**YOUR GOAL:** Print the lines below exactly, beginning with the one that contains "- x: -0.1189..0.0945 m" and stopping after the last line.

**SOURCE MATERIAL:**

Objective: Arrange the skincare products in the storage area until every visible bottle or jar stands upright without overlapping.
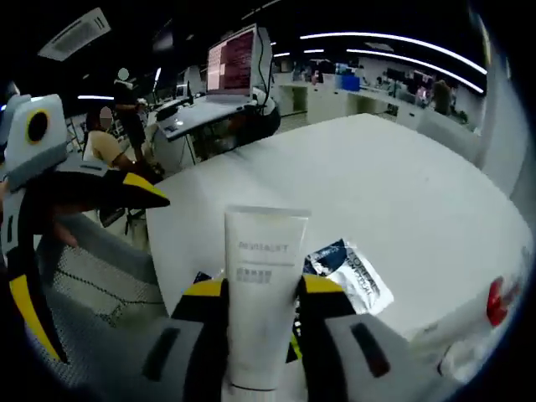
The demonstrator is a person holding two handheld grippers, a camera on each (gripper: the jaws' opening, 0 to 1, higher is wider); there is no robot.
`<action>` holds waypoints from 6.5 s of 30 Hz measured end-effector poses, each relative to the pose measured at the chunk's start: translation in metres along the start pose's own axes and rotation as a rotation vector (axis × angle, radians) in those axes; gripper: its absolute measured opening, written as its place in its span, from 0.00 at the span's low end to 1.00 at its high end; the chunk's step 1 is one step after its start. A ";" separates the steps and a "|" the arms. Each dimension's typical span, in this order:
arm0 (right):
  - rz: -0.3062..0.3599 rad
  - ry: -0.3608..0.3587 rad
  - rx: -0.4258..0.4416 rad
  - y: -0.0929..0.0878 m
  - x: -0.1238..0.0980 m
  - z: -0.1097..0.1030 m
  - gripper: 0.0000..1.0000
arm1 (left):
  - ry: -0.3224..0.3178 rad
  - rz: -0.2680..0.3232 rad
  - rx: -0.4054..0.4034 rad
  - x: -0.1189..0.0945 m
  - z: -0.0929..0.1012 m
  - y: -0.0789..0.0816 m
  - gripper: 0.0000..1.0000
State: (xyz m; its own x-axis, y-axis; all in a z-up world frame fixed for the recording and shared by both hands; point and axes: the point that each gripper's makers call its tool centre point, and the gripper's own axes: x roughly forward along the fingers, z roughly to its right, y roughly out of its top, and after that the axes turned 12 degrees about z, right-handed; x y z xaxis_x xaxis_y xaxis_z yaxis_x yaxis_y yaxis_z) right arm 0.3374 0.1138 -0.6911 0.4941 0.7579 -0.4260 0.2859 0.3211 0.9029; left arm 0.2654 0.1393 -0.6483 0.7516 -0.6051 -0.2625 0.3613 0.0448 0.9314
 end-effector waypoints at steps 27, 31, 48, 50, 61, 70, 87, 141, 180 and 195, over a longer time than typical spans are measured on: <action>0.195 -0.066 0.043 0.041 -0.066 -0.016 0.31 | -0.103 -0.034 0.106 0.051 0.036 -0.009 0.64; 0.220 -0.093 0.040 0.051 -0.075 -0.012 0.31 | -0.130 -0.036 0.119 0.055 0.043 -0.005 0.52; 0.272 -0.201 0.020 0.064 -0.102 0.006 0.32 | -0.198 -0.003 0.204 0.079 0.061 0.019 0.27; 0.280 -0.213 0.038 0.064 -0.105 0.009 0.32 | -0.208 0.000 0.211 0.082 0.063 0.021 0.23; 0.306 -0.266 0.061 0.064 -0.117 0.024 0.33 | -0.281 -0.009 0.248 0.101 0.074 0.029 0.15; 0.317 -0.289 0.038 0.066 -0.119 0.035 0.33 | -0.358 -0.030 0.263 0.116 0.075 0.031 0.14; 0.284 -0.258 0.021 0.052 -0.122 0.057 0.28 | -0.606 -0.132 0.399 0.149 0.077 0.013 0.14; 0.330 -0.394 0.174 0.007 -0.136 0.104 0.57 | -0.771 -0.236 0.528 0.212 0.063 -0.009 0.14; 0.281 -0.446 0.217 -0.026 -0.157 0.114 0.68 | -0.780 -0.244 0.542 0.250 0.038 0.002 0.15; 0.282 -0.445 0.206 -0.024 -0.158 0.108 0.69 | -0.713 -0.241 0.502 0.247 0.038 0.016 0.32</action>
State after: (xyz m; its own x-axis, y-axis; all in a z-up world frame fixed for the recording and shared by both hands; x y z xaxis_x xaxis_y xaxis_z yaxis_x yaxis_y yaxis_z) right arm 0.3410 -0.0749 -0.6517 0.8602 0.4718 -0.1935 0.2249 -0.0105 0.9743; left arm 0.4359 -0.0398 -0.6885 0.1064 -0.9095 -0.4019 0.0555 -0.3981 0.9157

**SOLUTION FOR THIS TASK:**
  - x: -0.1189..0.0945 m
  - z: -0.0929..0.1012 m
  - y: -0.0789..0.0816 m
  - gripper: 0.0000..1.0000
State: (xyz m; its own x-axis, y-axis; all in a z-up world frame fixed for the recording and shared by both hands; point and axes: the point that each gripper's makers call its tool centre point, and the gripper's own axes: x roughly forward along the fingers, z roughly to its right, y roughly out of its top, and after that the axes turned 12 degrees about z, right-handed; x y z xaxis_x xaxis_y xaxis_z yaxis_x yaxis_y yaxis_z) right arm 0.3374 0.1138 -0.6911 0.4941 0.7579 -0.4260 0.2859 0.3211 0.9029; left arm 0.2654 0.1393 -0.6483 0.7516 -0.6051 -0.2625 0.3613 0.0448 0.9314
 end-effector waypoints at steps 27, 31, 48, 50, 61, 70, 87, 141, 180 and 195, over a longer time than typical spans are measured on: <action>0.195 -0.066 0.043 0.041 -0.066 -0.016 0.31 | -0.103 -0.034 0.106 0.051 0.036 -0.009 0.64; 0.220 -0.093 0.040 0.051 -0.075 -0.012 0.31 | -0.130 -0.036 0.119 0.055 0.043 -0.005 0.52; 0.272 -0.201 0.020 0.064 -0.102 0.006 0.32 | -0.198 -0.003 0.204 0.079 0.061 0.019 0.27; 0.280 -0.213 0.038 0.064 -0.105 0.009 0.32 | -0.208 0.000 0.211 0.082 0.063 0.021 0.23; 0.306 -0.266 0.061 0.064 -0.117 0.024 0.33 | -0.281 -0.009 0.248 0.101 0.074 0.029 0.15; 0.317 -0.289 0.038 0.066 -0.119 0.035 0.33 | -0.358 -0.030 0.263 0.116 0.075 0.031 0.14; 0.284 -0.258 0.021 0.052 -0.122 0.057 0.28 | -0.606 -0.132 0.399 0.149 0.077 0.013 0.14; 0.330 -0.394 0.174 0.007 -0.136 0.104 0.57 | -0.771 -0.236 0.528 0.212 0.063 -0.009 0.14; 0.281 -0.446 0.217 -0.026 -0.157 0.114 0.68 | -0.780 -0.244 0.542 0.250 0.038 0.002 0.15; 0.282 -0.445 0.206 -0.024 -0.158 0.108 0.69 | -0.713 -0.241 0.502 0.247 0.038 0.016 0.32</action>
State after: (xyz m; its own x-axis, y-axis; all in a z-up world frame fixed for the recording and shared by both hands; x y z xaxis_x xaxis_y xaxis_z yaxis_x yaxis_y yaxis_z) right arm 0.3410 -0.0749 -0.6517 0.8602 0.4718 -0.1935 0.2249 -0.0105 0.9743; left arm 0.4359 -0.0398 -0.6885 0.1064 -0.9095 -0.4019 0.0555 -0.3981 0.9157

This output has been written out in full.